КЭ: Я не хочу, чтобы только гомосексуалы защищали себя от гомофобии, только евреи протестовали против антисемитов и только чёрные отбивались от расистов. Каждый разумный человек должен бороться, если кого-то дискриминируют… А эти вопросы эстетического и политического фетиша достоверности тоже связаны друг с другом: почему у актёров-геев или актрис-лесбиянок такие сложности с отношением к своим пристрастиям? Почему на красной дорожке кинофестиваля «Берлинале» я не вижу однополых пар? Разве он действительно всё ещё нужен – этот страх, что актёр-гомосексуал больше не сможет играть гетеросексуального героя-любовника?

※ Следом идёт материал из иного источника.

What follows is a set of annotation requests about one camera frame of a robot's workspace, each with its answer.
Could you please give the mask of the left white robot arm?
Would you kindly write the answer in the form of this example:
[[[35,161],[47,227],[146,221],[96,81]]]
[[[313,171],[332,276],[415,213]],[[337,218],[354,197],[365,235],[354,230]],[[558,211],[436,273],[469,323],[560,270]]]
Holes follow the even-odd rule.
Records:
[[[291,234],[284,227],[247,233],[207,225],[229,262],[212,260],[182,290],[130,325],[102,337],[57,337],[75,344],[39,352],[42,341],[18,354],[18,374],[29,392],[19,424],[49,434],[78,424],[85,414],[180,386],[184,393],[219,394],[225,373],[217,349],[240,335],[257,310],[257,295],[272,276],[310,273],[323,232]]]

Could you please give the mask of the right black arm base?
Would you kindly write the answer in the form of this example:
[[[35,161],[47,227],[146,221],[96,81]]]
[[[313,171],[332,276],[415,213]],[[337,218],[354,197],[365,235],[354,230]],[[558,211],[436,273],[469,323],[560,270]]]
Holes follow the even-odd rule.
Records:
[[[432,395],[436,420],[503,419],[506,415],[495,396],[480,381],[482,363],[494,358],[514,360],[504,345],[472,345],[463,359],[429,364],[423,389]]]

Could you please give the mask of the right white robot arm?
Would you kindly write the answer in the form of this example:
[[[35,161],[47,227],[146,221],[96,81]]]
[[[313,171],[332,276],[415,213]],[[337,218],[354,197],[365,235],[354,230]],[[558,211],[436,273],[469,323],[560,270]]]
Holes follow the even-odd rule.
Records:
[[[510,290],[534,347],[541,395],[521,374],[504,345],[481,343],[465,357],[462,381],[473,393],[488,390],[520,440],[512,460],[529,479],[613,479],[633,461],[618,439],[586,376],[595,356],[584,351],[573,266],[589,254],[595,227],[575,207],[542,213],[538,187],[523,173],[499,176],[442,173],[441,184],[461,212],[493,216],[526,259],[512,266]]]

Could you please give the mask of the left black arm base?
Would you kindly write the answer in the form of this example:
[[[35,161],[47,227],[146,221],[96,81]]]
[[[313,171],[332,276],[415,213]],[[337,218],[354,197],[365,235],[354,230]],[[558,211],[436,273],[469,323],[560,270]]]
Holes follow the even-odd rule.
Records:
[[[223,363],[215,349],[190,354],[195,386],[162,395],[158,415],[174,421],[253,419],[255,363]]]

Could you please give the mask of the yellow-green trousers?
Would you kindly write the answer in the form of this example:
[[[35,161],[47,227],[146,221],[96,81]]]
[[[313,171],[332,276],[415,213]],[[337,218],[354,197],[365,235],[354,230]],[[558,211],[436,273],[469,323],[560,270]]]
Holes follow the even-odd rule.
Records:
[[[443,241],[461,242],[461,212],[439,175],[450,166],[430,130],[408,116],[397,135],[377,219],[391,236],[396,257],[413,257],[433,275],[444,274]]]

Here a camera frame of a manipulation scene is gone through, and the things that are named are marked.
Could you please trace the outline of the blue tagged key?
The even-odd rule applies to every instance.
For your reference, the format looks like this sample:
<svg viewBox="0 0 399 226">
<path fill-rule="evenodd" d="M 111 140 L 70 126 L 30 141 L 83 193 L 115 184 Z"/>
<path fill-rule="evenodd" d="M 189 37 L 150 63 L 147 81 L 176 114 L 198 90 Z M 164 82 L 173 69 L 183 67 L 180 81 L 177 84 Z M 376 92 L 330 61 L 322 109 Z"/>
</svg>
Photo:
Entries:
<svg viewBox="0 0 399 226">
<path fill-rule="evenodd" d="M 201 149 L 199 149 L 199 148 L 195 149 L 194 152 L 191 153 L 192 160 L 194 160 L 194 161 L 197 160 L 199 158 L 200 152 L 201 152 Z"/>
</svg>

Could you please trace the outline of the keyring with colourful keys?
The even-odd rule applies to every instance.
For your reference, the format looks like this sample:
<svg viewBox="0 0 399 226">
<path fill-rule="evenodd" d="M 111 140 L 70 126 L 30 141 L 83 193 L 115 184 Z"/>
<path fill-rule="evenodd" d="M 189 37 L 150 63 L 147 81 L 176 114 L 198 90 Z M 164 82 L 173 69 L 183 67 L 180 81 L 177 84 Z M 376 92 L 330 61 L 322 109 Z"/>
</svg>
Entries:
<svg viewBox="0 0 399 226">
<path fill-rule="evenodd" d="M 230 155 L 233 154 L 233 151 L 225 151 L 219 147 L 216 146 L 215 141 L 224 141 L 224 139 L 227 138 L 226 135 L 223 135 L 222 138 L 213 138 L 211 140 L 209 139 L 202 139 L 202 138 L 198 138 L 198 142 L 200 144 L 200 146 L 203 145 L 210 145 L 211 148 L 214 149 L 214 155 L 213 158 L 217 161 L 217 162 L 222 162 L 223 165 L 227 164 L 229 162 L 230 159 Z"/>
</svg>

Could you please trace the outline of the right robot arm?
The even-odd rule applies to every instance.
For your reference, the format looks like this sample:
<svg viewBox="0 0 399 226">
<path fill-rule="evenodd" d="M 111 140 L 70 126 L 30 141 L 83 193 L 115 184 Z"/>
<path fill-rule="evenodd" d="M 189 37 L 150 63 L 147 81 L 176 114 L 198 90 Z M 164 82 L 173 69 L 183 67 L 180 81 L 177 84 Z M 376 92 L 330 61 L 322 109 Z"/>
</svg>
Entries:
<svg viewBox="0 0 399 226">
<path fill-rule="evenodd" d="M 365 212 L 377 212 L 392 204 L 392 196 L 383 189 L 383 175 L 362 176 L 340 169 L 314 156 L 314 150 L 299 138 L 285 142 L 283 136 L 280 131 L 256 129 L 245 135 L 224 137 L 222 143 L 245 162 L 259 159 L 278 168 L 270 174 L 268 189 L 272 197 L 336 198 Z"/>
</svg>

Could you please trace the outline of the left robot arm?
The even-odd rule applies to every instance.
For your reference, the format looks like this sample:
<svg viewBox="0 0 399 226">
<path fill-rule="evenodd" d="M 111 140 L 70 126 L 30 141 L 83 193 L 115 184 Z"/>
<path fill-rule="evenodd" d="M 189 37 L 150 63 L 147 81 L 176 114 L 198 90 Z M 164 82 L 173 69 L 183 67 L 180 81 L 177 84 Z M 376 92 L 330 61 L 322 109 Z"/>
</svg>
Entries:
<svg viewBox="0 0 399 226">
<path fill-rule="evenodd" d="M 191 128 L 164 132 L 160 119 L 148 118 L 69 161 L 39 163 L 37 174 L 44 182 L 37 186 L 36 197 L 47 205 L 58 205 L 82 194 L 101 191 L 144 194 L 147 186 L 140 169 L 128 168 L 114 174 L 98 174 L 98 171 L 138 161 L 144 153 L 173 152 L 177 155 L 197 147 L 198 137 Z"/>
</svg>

 ТО: Этот страх, на мой взгляд, абсолютно безоснователен. В конце-концов, актёр есть актёр. Каждый гомосексуал должен уметь достоверно изображать гетеросексуальные любовные отношения – и, разумеется, наоборот. Иначе он просто плохой актёр.

 КЭ: Точно так же, как и актёр необязательно сам должен быть убийцей или безумцем, чтобы правдоподобно сыграть соответствующие роли.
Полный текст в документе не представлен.